Your task is to copy every line of the records below that contains "asked".

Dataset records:
--- START ---

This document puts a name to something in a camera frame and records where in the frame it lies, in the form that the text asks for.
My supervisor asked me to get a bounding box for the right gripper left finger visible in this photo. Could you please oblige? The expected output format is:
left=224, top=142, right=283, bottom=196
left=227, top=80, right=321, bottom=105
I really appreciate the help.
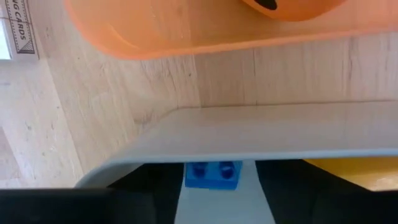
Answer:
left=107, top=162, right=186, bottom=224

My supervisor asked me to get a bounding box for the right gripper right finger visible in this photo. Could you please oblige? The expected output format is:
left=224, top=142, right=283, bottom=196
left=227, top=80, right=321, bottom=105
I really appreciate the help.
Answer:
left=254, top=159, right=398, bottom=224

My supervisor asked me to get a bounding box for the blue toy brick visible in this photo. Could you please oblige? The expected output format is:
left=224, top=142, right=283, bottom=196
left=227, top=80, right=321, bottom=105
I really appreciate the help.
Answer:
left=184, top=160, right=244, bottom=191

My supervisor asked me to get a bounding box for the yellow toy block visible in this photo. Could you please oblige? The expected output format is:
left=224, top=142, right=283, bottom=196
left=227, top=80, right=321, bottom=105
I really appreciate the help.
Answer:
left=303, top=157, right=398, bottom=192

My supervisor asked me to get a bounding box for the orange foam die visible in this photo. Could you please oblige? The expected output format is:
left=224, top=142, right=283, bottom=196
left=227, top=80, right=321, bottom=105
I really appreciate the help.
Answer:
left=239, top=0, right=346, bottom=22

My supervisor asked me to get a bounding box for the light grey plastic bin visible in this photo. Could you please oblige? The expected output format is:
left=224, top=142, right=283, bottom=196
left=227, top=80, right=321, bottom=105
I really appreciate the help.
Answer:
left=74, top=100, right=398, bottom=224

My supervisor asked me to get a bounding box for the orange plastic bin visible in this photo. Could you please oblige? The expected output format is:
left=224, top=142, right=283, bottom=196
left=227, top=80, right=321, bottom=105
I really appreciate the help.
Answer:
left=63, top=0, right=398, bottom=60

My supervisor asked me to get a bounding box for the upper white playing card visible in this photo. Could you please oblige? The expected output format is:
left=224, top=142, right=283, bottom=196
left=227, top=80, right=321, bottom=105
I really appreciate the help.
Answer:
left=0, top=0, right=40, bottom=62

--- END ---

# Solution to the exercise
My supervisor asked me to get a bounding box for the right gripper left finger visible in this photo. Could you please oblige? The expected output format is:
My supervisor asked me to get a bounding box for the right gripper right finger visible in this photo. Could you please oblige? The expected output format is:
My supervisor asked me to get a bounding box for the blue toy brick visible in this photo. Could you please oblige? The expected output format is:
My supervisor asked me to get a bounding box for the yellow toy block visible in this photo. Could you please oblige? The expected output format is:
My supervisor asked me to get a bounding box for the orange foam die visible in this photo. Could you please oblige? The expected output format is:
My supervisor asked me to get a bounding box for the light grey plastic bin visible in this photo. Could you please oblige? The expected output format is:
My supervisor asked me to get a bounding box for the orange plastic bin visible in this photo. Could you please oblige? The expected output format is:
My supervisor asked me to get a bounding box for the upper white playing card visible in this photo. Could you please oblige? The expected output format is:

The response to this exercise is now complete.